1. Create service: `gateway-bot/services/doc_service.py`¶

Create a new directory and file:

gateway-bot/services/__init__.py
gateway-bot/services/doc_service.py

1.1. Pydantic models¶

Define models:

QAItem — single Q&A pair
ParsedResult — result of document parsing
IngestResult — result of ingestion into RAG
QAResult — result of RAG query about a document
DocContext — stored document context

Example fields (can be extended as needed):

QAItem: question: str, answer: str
ParsedResult:
success: bool
doc_id: Optional[str]
qa_pairs: Optional[List[QAItem]]
markdown: Optional[str]
chunks_meta: Optional[Dict[str, Any]] (e.g., {"count": int, "chunks": [...]})
raw: Optional[Dict[str, Any]] (full payload from router)
error: Optional[str]
IngestResult:
success: bool
doc_id: Optional[str]
ingested_chunks: int
status: str
error: Optional[str]
QAResult:
success: bool
answer: Optional[str]
doc_id: Optional[str]
sources: Optional[List[Dict[str, Any]]]
error: Optional[str]
DocContext:
doc_id: str
dao_id: Optional[str]
user_id: Optional[str]
doc_url: Optional[str]
file_name: Optional[str]
saved_at: Optional[str]

1.2. DocumentService class¶

Implement DocumentService using router_client.send_to_router and memory_client:

Methods:

async def save_doc_context(session_id, doc_id, doc_url=None, file_name=None, dao_id=None) -> bool
Uses memory_client.upsert_fact with:
- fact_key = f"doc_context:{session_id}"
- fact_value_json = {"doc_id", "doc_url", "file_name", "dao_id", "saved_at"}.
Extract user_id from session_id (e.g., telegram:123 → user_id="123").
async def get_doc_context(session_id) -> Optional[DocContext]
Uses memory_client.get_fact(user_id, fact_key).
If fact_value_json exists, return DocContext(**fact_value_json).
async def parse_document(session_id, doc_url, file_name, dao_id, user_id, output_mode="qa_pairs", metadata=None) -> ParsedResult
Builds router request:
- mode: "doc_parse"
- agent: "parser"
- metadata: includes source (derived from session_id), dao_id, user_id, session_id and optional metadata.
- payload: includes doc_url, file_name, output_mode, dao_id, user_id.
Calls send_to_router.
On success:
- Extract doc_id from response.
- Call save_doc_context.
- Map qa_pairs, markdown, chunks into ParsedResult.
async def ingest_document(session_id, doc_id=None, doc_url=None, file_name=None, dao_id=None, user_id=None) -> IngestResult
If doc_id is None, load from get_doc_context.
Build router request with mode: "doc_parse", payload.output_mode="chunks", payload.ingest=True and doc_url / doc_id.
Return IngestResult with ingested_chunks based on chunks length.
async def ask_about_document(session_id, question, doc_id=None, dao_id=None, user_id=None) -> QAResult
If doc_id is None, load from get_doc_context.
Build router request with mode: "rag_query" and payload containing question, dao_id, user_id, doc_id.
Return QAResult with answer and optional sources.

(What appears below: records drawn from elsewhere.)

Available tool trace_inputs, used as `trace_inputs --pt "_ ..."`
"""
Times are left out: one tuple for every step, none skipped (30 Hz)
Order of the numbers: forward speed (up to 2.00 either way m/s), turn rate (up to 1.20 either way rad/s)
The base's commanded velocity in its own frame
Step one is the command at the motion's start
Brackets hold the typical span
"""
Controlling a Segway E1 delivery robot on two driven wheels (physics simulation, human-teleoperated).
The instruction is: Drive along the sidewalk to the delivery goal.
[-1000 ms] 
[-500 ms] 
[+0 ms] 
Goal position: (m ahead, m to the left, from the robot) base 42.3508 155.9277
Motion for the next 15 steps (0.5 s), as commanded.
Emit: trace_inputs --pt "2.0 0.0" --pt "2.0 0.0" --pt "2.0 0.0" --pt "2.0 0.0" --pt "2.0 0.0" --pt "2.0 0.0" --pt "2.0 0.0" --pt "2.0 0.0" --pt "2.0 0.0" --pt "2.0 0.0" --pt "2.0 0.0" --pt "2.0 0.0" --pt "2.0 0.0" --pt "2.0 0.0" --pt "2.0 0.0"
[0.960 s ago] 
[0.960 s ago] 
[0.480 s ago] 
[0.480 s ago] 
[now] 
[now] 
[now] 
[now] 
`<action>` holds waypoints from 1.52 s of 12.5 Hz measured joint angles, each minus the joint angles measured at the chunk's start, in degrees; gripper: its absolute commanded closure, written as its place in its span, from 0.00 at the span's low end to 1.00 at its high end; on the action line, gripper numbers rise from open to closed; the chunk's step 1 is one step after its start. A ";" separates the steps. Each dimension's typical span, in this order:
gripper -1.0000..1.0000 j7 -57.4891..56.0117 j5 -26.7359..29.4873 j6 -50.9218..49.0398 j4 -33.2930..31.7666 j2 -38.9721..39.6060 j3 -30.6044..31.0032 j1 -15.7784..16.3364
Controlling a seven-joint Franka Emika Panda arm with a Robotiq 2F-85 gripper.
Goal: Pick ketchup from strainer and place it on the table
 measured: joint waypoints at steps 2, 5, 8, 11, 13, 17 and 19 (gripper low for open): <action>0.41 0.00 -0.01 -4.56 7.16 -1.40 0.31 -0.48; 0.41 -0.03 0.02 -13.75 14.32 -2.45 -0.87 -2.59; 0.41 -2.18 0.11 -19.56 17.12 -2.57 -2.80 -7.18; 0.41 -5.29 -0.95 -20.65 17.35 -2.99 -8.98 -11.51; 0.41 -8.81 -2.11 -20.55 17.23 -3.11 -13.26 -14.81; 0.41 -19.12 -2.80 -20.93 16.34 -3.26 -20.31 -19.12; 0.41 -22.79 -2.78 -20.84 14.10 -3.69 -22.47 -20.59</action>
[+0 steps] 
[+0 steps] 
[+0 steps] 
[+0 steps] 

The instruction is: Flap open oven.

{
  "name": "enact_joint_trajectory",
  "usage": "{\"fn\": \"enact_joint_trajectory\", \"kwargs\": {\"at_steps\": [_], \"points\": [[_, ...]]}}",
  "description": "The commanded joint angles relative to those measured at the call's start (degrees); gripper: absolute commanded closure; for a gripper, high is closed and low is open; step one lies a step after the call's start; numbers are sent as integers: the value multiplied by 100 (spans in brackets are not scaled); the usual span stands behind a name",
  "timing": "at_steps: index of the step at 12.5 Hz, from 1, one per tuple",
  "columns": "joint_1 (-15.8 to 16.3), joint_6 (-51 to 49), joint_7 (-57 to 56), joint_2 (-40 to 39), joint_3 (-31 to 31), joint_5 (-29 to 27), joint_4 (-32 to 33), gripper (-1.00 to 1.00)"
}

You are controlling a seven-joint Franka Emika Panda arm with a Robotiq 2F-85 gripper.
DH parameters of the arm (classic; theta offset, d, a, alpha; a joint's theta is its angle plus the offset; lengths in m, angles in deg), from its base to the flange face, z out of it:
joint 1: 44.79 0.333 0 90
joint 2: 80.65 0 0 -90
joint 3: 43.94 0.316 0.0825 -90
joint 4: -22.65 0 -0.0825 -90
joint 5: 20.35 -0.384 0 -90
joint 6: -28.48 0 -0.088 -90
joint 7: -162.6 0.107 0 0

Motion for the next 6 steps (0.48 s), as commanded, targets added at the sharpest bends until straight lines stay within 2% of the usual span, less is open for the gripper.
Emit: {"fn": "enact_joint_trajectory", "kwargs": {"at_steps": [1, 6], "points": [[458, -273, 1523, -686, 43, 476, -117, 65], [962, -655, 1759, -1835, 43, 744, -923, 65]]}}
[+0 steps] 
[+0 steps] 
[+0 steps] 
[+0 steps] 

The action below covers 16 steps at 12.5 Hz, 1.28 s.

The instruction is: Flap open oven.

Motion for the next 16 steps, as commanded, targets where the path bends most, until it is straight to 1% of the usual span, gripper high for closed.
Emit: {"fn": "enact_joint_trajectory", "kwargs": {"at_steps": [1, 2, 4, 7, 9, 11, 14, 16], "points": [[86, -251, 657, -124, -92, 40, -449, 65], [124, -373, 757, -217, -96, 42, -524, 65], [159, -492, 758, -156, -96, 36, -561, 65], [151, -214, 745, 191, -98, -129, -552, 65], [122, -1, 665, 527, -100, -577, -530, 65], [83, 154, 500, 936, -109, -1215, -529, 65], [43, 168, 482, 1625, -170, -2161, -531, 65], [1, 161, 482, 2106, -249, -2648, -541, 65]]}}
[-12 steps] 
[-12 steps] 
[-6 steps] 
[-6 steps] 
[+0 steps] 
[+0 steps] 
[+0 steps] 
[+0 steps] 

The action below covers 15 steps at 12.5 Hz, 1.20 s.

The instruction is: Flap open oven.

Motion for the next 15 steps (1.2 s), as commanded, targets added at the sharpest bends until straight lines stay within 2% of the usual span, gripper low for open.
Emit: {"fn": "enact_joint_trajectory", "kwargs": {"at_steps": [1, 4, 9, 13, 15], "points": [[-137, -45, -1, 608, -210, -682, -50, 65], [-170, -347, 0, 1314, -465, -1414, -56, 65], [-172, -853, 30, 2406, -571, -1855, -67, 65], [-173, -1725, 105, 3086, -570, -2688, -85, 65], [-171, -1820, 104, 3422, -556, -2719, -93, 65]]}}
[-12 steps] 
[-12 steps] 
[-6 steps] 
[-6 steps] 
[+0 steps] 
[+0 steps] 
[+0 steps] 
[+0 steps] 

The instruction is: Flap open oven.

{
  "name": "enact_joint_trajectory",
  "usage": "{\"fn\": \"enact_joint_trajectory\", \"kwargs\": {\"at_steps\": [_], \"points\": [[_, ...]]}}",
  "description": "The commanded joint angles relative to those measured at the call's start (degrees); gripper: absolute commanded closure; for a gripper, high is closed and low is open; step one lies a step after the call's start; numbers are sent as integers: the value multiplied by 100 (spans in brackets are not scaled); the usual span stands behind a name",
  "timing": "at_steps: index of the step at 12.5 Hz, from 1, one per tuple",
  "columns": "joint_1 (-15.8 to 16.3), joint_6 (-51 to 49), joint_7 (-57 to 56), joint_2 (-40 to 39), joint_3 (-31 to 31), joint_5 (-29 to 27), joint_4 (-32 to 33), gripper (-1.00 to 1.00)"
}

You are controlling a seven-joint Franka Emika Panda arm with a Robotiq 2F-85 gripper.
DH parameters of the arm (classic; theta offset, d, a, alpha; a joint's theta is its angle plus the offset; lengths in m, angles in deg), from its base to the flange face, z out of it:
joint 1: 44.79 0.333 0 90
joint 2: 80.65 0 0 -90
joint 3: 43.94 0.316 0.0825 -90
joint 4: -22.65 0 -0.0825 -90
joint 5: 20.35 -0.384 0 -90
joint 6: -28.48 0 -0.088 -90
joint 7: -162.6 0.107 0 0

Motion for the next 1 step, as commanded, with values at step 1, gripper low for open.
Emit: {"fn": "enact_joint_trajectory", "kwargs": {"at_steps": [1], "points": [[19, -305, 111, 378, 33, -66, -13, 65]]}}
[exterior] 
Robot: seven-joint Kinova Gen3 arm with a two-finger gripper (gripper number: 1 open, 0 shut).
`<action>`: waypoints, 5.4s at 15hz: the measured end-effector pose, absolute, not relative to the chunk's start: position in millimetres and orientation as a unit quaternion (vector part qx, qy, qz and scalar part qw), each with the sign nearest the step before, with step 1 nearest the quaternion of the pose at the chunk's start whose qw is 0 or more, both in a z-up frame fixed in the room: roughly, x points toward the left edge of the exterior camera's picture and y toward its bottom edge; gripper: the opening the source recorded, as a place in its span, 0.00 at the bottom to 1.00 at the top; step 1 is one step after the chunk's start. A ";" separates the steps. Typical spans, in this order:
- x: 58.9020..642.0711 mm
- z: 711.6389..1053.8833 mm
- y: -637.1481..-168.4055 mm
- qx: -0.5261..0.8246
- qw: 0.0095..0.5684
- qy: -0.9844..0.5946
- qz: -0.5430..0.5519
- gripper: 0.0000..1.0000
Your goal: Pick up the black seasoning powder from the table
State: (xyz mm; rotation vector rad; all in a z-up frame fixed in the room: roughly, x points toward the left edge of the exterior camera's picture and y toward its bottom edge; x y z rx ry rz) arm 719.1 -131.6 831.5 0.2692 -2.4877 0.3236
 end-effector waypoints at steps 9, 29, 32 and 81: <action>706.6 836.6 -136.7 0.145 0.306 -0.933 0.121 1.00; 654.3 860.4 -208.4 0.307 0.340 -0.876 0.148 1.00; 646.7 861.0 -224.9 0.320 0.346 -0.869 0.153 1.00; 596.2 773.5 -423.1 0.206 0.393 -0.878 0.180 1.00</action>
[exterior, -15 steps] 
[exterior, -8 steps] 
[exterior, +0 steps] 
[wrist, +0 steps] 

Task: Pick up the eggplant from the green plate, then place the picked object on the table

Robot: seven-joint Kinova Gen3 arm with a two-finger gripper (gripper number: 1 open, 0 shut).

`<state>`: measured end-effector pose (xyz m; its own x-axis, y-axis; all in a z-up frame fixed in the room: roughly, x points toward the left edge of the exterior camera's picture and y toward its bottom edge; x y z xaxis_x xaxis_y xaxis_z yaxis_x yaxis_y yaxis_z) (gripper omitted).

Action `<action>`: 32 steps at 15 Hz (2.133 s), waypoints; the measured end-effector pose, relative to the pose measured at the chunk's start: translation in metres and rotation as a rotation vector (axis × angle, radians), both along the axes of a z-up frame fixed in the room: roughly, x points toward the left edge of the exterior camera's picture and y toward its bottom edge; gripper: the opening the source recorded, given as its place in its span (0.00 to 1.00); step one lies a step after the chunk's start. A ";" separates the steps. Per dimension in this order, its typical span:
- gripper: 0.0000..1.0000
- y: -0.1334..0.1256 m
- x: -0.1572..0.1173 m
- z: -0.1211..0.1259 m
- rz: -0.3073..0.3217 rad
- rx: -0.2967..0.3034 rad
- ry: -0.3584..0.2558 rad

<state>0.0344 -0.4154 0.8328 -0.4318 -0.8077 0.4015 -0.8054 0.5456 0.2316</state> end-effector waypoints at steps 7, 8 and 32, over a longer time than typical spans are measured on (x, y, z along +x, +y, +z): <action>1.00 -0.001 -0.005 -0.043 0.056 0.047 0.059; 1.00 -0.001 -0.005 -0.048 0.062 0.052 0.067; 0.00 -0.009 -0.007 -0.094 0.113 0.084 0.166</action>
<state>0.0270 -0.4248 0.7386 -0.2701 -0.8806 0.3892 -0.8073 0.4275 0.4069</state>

Provide small helper method:

_extract_source(session_id: str) -> str → returns first segment before : (e.g. "telegram", "web").

At bottom of the file, export convenience functions:

doc_service = DocumentService()
Top-level async wrappers:
parse_document(...), ingest_document(...), ask_about_document(...), save_doc_context(...), get_doc_context(...).

IMPORTANT: No Telegram-specific logic (emoji, message length, /ingest hints) in this file.

2. Extend MemoryClient: `gateway-bot/memory_client.py`¶

Add method:

async def get_fact(self, user_id: str, fact_key: str, team_id: Optional[str] = None) -> Optional[Dict[str, Any]]:
    """Get single fact by key"""

Use Memory Service HTTP API, e.g.:
GET {base_url}/facts/{fact_key} with user_id and optional team_id in query params.
Return response.json() on 200, else None.

This method will be used by doc_service.get_doc_context.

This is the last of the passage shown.